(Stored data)
-*-*-
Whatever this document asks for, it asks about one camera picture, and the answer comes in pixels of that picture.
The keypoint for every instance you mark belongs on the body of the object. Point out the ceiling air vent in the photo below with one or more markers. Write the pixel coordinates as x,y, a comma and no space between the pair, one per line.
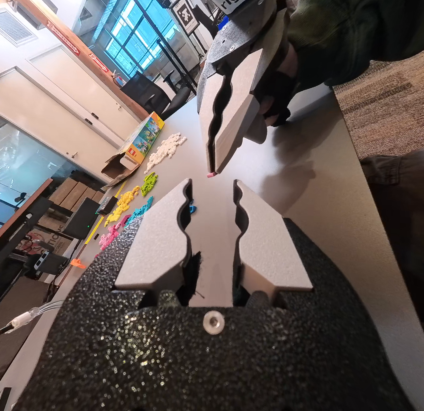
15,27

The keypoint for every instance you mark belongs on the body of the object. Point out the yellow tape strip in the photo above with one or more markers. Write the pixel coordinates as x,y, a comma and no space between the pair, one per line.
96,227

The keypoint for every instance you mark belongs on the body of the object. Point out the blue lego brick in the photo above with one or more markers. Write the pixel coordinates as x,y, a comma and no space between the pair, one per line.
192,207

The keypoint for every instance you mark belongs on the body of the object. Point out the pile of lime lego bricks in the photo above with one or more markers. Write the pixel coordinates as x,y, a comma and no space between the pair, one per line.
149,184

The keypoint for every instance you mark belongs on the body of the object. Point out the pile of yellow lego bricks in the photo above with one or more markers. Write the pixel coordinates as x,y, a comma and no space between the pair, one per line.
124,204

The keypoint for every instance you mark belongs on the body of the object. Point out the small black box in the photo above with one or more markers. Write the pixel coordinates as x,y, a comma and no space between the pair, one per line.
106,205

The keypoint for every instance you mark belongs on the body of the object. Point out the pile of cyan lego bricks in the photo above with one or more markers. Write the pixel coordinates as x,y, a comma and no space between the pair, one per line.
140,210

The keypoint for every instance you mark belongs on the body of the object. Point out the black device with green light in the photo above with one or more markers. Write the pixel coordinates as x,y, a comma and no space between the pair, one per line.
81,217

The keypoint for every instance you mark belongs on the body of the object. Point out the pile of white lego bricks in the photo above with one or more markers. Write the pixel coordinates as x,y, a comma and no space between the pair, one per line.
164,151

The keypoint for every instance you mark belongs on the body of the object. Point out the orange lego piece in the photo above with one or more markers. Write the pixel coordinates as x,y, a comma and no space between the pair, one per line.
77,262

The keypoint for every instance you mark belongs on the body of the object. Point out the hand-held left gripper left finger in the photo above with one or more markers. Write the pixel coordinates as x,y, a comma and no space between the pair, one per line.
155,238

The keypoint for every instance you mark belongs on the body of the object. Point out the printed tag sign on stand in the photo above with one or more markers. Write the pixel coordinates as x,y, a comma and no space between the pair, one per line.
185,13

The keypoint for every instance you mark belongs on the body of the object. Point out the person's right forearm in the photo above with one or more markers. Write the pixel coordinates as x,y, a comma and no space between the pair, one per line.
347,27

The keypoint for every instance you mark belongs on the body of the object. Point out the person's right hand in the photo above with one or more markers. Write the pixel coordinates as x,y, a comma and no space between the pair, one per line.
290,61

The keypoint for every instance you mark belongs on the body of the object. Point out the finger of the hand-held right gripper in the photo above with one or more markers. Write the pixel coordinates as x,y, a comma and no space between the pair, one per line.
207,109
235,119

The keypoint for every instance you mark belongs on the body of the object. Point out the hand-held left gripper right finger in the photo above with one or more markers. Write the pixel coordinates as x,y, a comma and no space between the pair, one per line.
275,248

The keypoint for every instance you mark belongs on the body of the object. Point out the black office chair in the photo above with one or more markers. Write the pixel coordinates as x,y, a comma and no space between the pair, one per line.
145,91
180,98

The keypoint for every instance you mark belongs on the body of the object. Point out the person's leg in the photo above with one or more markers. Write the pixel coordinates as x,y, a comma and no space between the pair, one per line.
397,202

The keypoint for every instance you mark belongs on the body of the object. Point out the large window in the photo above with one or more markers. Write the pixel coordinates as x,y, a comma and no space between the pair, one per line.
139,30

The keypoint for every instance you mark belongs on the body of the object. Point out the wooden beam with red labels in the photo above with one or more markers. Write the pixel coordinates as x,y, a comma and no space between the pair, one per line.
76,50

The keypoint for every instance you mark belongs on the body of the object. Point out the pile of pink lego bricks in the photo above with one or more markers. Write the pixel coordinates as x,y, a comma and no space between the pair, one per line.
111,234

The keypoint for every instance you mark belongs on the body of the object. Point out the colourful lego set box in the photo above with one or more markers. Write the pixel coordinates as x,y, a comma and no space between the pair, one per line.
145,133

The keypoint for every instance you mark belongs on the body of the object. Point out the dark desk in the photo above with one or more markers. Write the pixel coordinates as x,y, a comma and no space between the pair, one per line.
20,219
-*-*-
> [Task instructions]:
Write the data above out exactly. Leave out any pictures.

> [Answer area]:
Whatever this document asks for, it asks about one camera picture, and the answer comes in pixels of that picture.
The keypoint for every instance you mark belongs on the body of the object. Point out the ceiling air vent in the photo below with one or more markers. Write the pixel coordinates as x,y, a comma and no space between the pair, one per line.
15,27

The keypoint for every instance you mark belongs on the body of the object. Point out the yellow tape strip in the photo above with one or more markers. Write the pixel coordinates as x,y, a comma and no space between the pair, one per line.
96,227

The keypoint for every instance you mark belongs on the body of the object. Point out the blue lego brick in the photo above with one or more markers. Write the pixel coordinates as x,y, a comma and no space between the pair, one per line.
192,207

The keypoint for every instance you mark belongs on the body of the object. Point out the pile of lime lego bricks in the photo above with one or more markers. Write the pixel coordinates as x,y, a comma and no space between the pair, one per line.
149,184

The keypoint for every instance you mark belongs on the body of the object. Point out the pile of yellow lego bricks in the photo above with one or more markers. Write the pixel coordinates as x,y, a comma and no space between the pair, one per line.
124,204

The keypoint for every instance you mark belongs on the body of the object. Point out the small black box in the photo above with one or more markers. Write the pixel coordinates as x,y, a comma and no space between the pair, one per line.
106,205

The keypoint for every instance you mark belongs on the body of the object. Point out the pile of cyan lego bricks in the photo above with one or more markers. Write the pixel coordinates as x,y, a comma and no space between the pair, one per line.
140,210

The keypoint for every instance you mark belongs on the body of the object. Point out the black device with green light in the photo above with one or more markers. Write the pixel coordinates as x,y, a comma and no space between the pair, one per line.
81,217

The keypoint for every instance you mark belongs on the body of the object. Point out the pile of white lego bricks in the photo above with one or more markers. Write the pixel coordinates as x,y, a comma and no space between the pair, one per line.
164,151

The keypoint for every instance you mark belongs on the body of the object. Point out the orange lego piece in the photo above with one or more markers. Write the pixel coordinates as x,y, a comma and no space between the pair, one per line.
77,262

The keypoint for every instance you mark belongs on the body of the object. Point out the hand-held left gripper left finger in the photo above with one or more markers. Write the pixel coordinates as x,y, a comma and no space between the pair, one per line.
155,238

The keypoint for every instance you mark belongs on the body of the object. Point out the printed tag sign on stand in the photo above with one or more markers. Write the pixel coordinates as x,y, a comma and no space between the pair, one per line.
185,13

The keypoint for every instance you mark belongs on the body of the object. Point out the person's right forearm in the photo above with one or more markers. Write the pixel coordinates as x,y, a comma and no space between the pair, one per line.
347,27

The keypoint for every instance you mark belongs on the body of the object. Point out the person's right hand in the photo above with one or more markers. Write the pixel coordinates as x,y, a comma and no space between the pair, one per line.
290,61

The keypoint for every instance you mark belongs on the body of the object. Point out the finger of the hand-held right gripper in the photo above with one or more markers. Write the pixel coordinates as x,y, a comma and no space between the pair, one per line.
207,109
235,119

The keypoint for every instance you mark belongs on the body of the object. Point out the hand-held left gripper right finger in the photo above with one or more markers. Write the pixel coordinates as x,y, a comma and no space between the pair, one per line.
275,248

The keypoint for every instance you mark belongs on the body of the object. Point out the black office chair in the photo above with one or more markers. Write the pixel coordinates as x,y, a comma and no space between the pair, one per line.
145,91
180,98

The keypoint for every instance you mark belongs on the body of the object. Point out the person's leg in the photo above with one or more markers. Write the pixel coordinates as x,y, a comma and no space between the pair, one per line.
397,202

The keypoint for every instance you mark belongs on the body of the object. Point out the large window in the photo above with one or more markers. Write the pixel coordinates as x,y, a comma and no space between the pair, one per line.
139,30

The keypoint for every instance you mark belongs on the body of the object. Point out the wooden beam with red labels in the photo above with one or more markers. Write the pixel coordinates as x,y, a comma and no space between the pair, one per line.
76,50

The keypoint for every instance you mark belongs on the body of the object. Point out the pile of pink lego bricks in the photo above with one or more markers. Write the pixel coordinates as x,y, a comma and no space between the pair, one per line.
111,234

The keypoint for every instance you mark belongs on the body of the object. Point out the colourful lego set box in the photo above with one or more markers. Write the pixel coordinates as x,y, a comma and no space between the pair, one per line.
145,133

The keypoint for every instance you mark belongs on the body of the object. Point out the dark desk in the photo above with one or more markers. Write the pixel coordinates as x,y, a comma and no space between the pair, one per line.
20,219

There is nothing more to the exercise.